Menurutnya, peristiwa minggu lalu adalah bentuk dominasi kubu tertentu - dalam hal ini kubu #2019GantiPresiden - yang didasarkan pada seberapa banyak orang yang bisa dimobilisasi masuk ke ruang publik. Ketika itu jadi dominan, dominasi itu membuat orang jadi superior. Yang lebih sedikit menjadi inferior.

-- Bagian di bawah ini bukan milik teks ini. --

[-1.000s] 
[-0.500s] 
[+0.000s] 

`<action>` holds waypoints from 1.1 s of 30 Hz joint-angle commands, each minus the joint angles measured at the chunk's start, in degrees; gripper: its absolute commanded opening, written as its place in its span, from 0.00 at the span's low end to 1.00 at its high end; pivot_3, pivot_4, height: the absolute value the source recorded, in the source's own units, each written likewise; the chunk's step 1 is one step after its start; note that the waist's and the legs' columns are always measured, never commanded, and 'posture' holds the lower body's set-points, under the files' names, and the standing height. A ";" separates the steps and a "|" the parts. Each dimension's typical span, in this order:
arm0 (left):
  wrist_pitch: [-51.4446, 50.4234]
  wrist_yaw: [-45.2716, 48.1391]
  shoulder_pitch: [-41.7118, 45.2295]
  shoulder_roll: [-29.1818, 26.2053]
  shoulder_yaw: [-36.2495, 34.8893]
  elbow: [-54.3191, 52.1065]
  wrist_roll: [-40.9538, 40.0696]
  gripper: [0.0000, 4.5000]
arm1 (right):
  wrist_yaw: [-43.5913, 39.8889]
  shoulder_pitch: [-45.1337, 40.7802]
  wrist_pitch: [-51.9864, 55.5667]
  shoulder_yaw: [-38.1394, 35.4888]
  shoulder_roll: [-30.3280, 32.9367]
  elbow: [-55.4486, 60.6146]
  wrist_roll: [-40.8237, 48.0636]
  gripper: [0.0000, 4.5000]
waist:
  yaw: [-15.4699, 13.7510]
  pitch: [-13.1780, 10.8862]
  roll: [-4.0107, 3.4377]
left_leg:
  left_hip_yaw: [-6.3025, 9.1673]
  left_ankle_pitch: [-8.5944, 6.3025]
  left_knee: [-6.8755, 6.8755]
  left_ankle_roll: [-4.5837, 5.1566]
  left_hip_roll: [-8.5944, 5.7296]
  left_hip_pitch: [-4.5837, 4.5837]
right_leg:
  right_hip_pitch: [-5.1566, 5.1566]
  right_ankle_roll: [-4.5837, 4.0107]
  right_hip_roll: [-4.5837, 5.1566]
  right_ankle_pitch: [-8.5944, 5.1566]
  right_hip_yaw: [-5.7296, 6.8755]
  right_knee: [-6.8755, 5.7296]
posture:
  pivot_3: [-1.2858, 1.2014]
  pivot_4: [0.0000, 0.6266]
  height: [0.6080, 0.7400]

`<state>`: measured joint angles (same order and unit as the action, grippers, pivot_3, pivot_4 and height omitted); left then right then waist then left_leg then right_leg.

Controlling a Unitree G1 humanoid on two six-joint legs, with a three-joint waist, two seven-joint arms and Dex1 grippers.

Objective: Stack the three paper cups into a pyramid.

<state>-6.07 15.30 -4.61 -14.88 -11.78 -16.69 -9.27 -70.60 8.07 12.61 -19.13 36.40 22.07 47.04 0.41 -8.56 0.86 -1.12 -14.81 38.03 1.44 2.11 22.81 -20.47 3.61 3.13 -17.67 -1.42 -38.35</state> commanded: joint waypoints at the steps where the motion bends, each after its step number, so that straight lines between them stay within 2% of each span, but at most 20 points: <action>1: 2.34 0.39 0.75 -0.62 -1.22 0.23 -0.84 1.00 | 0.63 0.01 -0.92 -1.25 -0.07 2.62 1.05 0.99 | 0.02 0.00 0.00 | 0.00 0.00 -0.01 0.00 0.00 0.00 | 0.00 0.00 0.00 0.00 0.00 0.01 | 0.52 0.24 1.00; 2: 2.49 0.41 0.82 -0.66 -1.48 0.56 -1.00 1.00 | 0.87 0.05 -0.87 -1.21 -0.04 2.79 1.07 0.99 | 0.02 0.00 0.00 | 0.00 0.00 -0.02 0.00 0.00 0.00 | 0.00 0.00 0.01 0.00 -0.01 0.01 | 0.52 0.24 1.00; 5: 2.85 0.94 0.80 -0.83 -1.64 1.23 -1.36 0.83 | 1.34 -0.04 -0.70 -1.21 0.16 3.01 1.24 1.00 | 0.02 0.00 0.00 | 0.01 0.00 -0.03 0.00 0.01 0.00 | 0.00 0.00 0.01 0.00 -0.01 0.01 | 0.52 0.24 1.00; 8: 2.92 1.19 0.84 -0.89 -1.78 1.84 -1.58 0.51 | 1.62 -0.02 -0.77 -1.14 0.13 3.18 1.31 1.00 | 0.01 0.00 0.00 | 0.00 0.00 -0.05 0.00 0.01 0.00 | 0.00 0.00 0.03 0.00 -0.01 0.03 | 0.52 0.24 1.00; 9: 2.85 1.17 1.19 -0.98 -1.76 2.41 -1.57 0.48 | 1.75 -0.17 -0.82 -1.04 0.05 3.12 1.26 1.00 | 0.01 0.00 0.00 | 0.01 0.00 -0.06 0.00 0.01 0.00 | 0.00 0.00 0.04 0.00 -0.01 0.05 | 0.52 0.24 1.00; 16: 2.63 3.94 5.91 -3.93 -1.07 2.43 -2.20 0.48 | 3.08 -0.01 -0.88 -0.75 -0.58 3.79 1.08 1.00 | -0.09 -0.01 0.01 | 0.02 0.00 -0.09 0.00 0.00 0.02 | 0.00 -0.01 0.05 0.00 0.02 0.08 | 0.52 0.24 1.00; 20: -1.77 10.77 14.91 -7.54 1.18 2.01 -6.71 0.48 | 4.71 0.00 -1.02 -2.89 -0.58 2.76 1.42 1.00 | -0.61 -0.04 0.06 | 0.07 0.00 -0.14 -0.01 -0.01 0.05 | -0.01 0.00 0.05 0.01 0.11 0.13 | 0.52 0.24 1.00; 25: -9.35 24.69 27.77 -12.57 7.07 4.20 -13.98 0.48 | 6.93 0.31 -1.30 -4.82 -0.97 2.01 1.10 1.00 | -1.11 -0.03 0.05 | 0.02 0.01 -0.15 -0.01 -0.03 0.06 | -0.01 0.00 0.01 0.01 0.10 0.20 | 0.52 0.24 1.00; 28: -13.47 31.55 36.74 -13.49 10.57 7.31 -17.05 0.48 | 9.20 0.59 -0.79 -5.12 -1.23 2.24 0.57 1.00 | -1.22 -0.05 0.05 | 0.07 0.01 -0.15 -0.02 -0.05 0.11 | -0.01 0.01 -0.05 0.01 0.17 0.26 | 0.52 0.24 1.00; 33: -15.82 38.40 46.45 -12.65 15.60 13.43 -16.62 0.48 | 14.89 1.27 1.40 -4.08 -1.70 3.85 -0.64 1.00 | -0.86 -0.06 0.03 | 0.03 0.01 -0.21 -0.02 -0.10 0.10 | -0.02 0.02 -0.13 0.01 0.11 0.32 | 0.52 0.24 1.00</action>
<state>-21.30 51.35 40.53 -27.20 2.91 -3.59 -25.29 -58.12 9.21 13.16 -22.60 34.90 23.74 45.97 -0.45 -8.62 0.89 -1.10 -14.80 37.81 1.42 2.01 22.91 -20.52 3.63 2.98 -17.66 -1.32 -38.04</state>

Pada Senin (30/4/2018), Wakil Gubernur DKI Jakarta Sandiaga Salahuddin Uno mengingatkan masyarakat untuk tak melakukan kampanye atau kegiatan politik di CFD Bundaran Hotel Indonesia. Sebab, kata dia, ketentuan itu telah diatur dalam Peraturan Gubernur Nomor 12 Tahun 2016 tentang Hari Bebas Kendaraan Bermotor (HBKB).
"Pergub-nya kan udah ditandatangani Pak Basuki [Tjahaja Purnama]. Saya aja waktu pilkada nggak pernah bikin kegiatan di sana. Nggak bisa itu dan harusnya rasa mendukung satu pemilihan politik atau apapun di-channel dengan kegiatan yang positif. Misalnya bersihin kali lah, tuh masih banyak," ujar Sandi.
Frans memandang aturan tersebut tidak bisa melarang begitu saja setiap bentuk kampanye di CFD. CFD adalah ruang publik merdeka. Orang bisa melakukan beragam aktivitas di situ sepanjang tidak mencederai demokrasi dan menggunakan isu SARA.